08/26/2015
Review by David Anthony
Play Audio
Since its mid-August release the group biopic Straight Outta Compton, depicting the rise and demise of controversial and influential hard core rap unit NWA has been a box office bombshell. Taking its name from NWAs blistering debut album, like its subject Straight Outta Compton is as raw, gritty, violent and unforgiving as the South Central Los Angeles of legend and fact. It seeks triumph within a tapestry of tragedy.
Straight Outta Compton, directed by Felix Gary Gray, whose previous works include The Italian Job, Law Abiding Citizen and Friday seeks to recreate the social, economic and cultural conditions that gave rise to three of the granddaddies of gangsta rap. Andre Young, known as Dr. Dre, O’Shea Jackson, better recalled as Ice Cube and Eric Wright, Easy-E, came together in a joint venture blending beats with searing street sagas of brutal police beatings and black lives assaulted by rapid fire weapons, gang banging and hard knocks. In doing so they helped set a standard for West Coast rap.
In documenting this film version of the NWA story, director Gray and screen writers Jonathan Herman and Andrea Berloff use a familiar form to make a statement about intersections of ostensibly insurgent message music, mayhem and money-making.
Straight Outta Compton has already come under fire for what it omits or downplays concerning the deeply misogynistic masculinism of the hyper macho gangsta rapper archetype. The objectification of women, reduced to their bodies and body parts, is abundantly evident, particularly in the lavish pool parties reconstructed in the film.
Yet, Cube, i.e., Ice Cube (played by his son O’Shea Jr.) defiantly situates himself as a journalist of sorts, stating in an interview that his social commentary equals that of other reporters in its ability to chronicle what he sees in the street scenes he relates.
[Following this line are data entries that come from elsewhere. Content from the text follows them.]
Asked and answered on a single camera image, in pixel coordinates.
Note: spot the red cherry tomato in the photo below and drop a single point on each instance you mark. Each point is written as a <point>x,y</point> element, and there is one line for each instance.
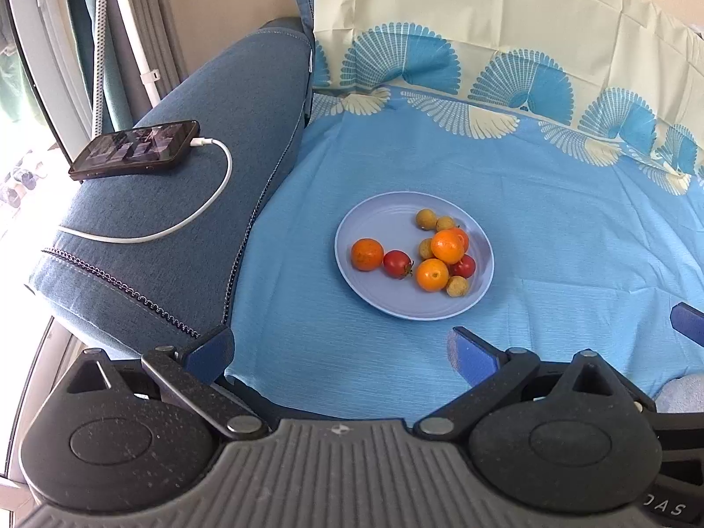
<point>397,263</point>
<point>466,268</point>

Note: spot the blue fabric sofa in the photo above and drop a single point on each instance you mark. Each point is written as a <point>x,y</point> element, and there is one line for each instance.
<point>220,93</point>

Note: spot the blue fan-print cloth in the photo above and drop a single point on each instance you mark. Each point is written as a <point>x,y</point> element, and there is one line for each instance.
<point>550,203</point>

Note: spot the white pole with clamp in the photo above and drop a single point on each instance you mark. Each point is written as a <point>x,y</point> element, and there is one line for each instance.
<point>149,80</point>

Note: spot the light blue plate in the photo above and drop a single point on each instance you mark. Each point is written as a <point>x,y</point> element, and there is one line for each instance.
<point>374,292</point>

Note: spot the pale fluffy cloth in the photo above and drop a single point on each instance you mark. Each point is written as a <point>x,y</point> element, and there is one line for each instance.
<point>682,396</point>

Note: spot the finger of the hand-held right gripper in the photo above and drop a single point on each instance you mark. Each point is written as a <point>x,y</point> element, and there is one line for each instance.
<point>690,322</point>
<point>643,404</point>

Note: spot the orange mandarin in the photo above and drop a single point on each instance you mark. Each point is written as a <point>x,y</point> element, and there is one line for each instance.
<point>432,274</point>
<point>367,254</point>
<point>448,245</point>
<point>466,239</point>

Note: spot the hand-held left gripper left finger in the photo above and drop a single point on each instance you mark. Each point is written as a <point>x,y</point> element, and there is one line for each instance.
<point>212,349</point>

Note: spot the yellow-brown longan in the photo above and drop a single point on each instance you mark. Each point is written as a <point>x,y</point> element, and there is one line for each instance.
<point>426,218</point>
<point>457,286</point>
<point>424,248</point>
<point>445,223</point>

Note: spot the grey curtain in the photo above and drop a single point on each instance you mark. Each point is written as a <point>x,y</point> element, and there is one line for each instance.
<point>162,11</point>

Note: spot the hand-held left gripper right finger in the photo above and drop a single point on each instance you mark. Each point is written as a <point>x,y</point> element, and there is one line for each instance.
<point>472,355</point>

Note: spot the black smartphone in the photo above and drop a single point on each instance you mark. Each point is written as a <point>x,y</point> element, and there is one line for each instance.
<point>132,146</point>

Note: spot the white window frame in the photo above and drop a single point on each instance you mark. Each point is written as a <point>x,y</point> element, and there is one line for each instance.
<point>44,38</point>

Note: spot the teal curtain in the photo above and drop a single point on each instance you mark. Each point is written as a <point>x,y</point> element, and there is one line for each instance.
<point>118,104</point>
The villains of the piece, apart from the LAPD, are first, promoter Jerry Heller, who, seeing a payday in the unfiltered rage of this Compton crew, steered them to greater planes of visibility, but at great cost, catapulting Easy-E at the expense of his cohorts. Heller introduces NWA to what in sports is called a higher level of play. From their own independent Ruthless records label, Heller cuts deals with Priority, increasing distribution while simultaneously rerouting the profits, from artists to management. As each member of the group comes to understand this, the unit’s cohesion will fray.
The world of Straight Outta Compton, rooted in mid to late 1980s and early 1990s urban blight is now often romanticized as a golden age of hiphop and gangsta rap. It saw the schismatic successors of NWA, Ice Cube’s Lench Mob and Dr. Dre’s Death Row, the latter dominated by Suge Knight. Death Row records eventually signed Tupac Shakur, Snoop Dogg, and a host of rap luminaries. But not without cost.
As gangsta rap became a national and global phenomenon, it brought a mixed bag of attributes reflective of its origins. Thus South Africa, already riven by violence as part of the legacy of apartheid, had in its post 1990 “liberation” phase its first drive by shootings, emulating North American thug life. The brilliance of the acting and detailed recreation of Straight Outta Compton should not obscure the toxicity of the site that produced it, a brutal initiation for Boyz N The Hood. Everything has a cost.